- TASK REQUIREMENTS: Copy exactly the lines of the material below that run from the one containing "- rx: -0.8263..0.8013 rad" through the one containing "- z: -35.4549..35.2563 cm". Copy no other lines.

- DATA EXTRACT:
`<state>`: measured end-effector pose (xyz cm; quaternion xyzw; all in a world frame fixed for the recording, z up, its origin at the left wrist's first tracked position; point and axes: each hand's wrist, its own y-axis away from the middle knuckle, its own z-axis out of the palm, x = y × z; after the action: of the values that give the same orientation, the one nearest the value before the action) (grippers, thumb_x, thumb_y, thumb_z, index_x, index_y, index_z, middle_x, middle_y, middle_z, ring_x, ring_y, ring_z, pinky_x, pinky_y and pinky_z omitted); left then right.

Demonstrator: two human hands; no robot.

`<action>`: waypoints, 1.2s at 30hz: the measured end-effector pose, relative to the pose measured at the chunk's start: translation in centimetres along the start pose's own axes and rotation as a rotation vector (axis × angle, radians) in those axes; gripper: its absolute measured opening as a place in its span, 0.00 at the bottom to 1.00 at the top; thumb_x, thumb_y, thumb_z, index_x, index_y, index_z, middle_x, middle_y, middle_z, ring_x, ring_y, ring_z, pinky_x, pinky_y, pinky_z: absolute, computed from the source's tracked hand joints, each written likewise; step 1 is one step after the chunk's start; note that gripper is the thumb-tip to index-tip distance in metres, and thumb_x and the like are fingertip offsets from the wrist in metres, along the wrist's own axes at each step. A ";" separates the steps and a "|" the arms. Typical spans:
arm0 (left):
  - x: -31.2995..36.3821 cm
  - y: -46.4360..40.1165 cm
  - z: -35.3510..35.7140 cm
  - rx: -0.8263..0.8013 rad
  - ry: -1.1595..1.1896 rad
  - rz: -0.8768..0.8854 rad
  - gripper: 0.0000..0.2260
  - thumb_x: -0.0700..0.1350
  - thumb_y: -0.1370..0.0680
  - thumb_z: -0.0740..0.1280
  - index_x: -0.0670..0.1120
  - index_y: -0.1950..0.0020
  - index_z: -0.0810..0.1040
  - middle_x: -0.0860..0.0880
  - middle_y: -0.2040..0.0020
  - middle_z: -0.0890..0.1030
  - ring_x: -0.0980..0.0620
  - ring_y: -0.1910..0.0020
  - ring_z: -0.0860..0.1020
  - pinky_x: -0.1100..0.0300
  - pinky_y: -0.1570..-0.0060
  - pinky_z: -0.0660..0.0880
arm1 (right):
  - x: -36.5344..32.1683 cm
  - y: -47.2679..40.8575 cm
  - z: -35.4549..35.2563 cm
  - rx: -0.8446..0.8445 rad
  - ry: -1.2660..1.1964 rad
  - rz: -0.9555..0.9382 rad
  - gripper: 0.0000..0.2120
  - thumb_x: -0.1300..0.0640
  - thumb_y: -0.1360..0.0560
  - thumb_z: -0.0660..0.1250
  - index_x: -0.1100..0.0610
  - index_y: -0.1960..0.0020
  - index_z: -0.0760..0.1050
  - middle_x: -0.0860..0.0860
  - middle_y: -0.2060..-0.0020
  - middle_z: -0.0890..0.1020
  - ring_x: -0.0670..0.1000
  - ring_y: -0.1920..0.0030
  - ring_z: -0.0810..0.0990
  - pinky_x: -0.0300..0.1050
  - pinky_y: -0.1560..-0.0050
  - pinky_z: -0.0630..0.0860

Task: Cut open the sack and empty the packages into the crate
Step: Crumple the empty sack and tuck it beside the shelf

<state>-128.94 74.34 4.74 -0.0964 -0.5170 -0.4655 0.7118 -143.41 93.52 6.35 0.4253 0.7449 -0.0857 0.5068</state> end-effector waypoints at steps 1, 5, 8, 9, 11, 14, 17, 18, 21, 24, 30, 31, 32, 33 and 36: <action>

- WRITTEN ANSWER:
  - rx: -0.8263..0.8013 rad
  - ry: -1.1595..1.1896 rad
  - rz: -0.8768..0.8854 rad
  - gripper: 0.0000..0.2260
  - thumb_x: -0.0700..0.1350
  - thumb_y: -0.1370..0.0680
  - thumb_z: -0.0740..0.1280
  - index_x: -0.0670..0.1120
  - index_y: -0.1950..0.0020
  - index_z: -0.0810..0.1040
  - middle_x: -0.0860..0.0880
  - middle_y: -0.2040..0.0020
  - middle_z: -0.0890..0.1030
  - ring_x: -0.0980..0.0620
  - ring_y: -0.1910..0.0020
  - ring_z: -0.0860..0.1020
  - pinky_x: -0.1100..0.0300
  - pinky_y: -0.1570..-0.0060
  - pinky_z: -0.0660..0.0880
arm1 (right):
  - x: -36.5344..32.1683 cm
  - y: -47.2679..40.8575 cm
  - z: -35.4549..35.2563 cm

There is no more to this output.